Your goal →
Return, unchanged, every line starting at the one with "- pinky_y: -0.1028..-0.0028" and running through the last line of the material below, with nothing else added.

Given information →
=-=-=
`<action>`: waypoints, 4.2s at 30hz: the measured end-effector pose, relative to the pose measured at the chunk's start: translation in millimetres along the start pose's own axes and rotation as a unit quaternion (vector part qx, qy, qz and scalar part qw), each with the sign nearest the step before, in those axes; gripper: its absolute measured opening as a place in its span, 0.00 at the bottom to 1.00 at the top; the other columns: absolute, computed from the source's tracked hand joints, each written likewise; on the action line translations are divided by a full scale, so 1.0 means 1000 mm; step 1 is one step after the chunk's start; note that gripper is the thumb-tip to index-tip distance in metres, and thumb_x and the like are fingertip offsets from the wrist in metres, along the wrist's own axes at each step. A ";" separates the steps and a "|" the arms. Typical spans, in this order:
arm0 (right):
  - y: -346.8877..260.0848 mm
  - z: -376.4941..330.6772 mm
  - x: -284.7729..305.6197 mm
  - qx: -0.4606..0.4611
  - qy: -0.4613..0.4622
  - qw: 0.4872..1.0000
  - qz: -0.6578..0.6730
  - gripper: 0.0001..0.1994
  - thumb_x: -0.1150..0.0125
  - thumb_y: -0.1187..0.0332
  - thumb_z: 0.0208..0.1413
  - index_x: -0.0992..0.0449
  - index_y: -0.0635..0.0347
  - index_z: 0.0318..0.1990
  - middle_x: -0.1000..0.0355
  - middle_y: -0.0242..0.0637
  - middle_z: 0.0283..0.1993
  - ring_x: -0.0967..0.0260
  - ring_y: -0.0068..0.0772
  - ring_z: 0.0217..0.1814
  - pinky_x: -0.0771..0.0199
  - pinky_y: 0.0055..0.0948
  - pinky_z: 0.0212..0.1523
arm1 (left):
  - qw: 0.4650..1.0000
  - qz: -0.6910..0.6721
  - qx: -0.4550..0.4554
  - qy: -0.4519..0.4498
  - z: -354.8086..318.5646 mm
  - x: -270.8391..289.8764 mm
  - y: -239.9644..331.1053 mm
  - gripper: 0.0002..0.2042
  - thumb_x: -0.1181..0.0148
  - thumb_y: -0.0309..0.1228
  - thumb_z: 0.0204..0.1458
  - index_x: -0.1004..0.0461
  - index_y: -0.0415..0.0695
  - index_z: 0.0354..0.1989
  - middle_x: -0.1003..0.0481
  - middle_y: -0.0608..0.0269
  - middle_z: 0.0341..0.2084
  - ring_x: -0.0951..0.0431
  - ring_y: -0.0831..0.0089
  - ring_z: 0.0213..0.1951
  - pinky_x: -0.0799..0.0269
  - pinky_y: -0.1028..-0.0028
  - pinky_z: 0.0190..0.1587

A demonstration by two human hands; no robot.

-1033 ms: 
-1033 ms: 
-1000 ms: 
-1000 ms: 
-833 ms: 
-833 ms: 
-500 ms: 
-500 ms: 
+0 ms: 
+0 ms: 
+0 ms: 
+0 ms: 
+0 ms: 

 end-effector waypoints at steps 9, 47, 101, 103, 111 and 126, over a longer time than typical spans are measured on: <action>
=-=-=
Answer to the problem →
  - pinky_y: -0.1028..-0.0028
  - pinky_z: 0.0190..0.1587

A demonstration by two human hands; no robot.

-1033 ms: 
-1033 ms: 
-1000 ms: 
-1000 ms: 
-833 ms: 
-833 ms: 
-500 ms: 
-500 ms: 
+0 ms: 
+0 ms: 
+0 ms: 
+0 ms: 
+0 ms: 

 end-effector waypoints at steps 9, 47, 101, 103, 111 and 126, over a longer time than typical spans are measured on: <action>

This response is now finished.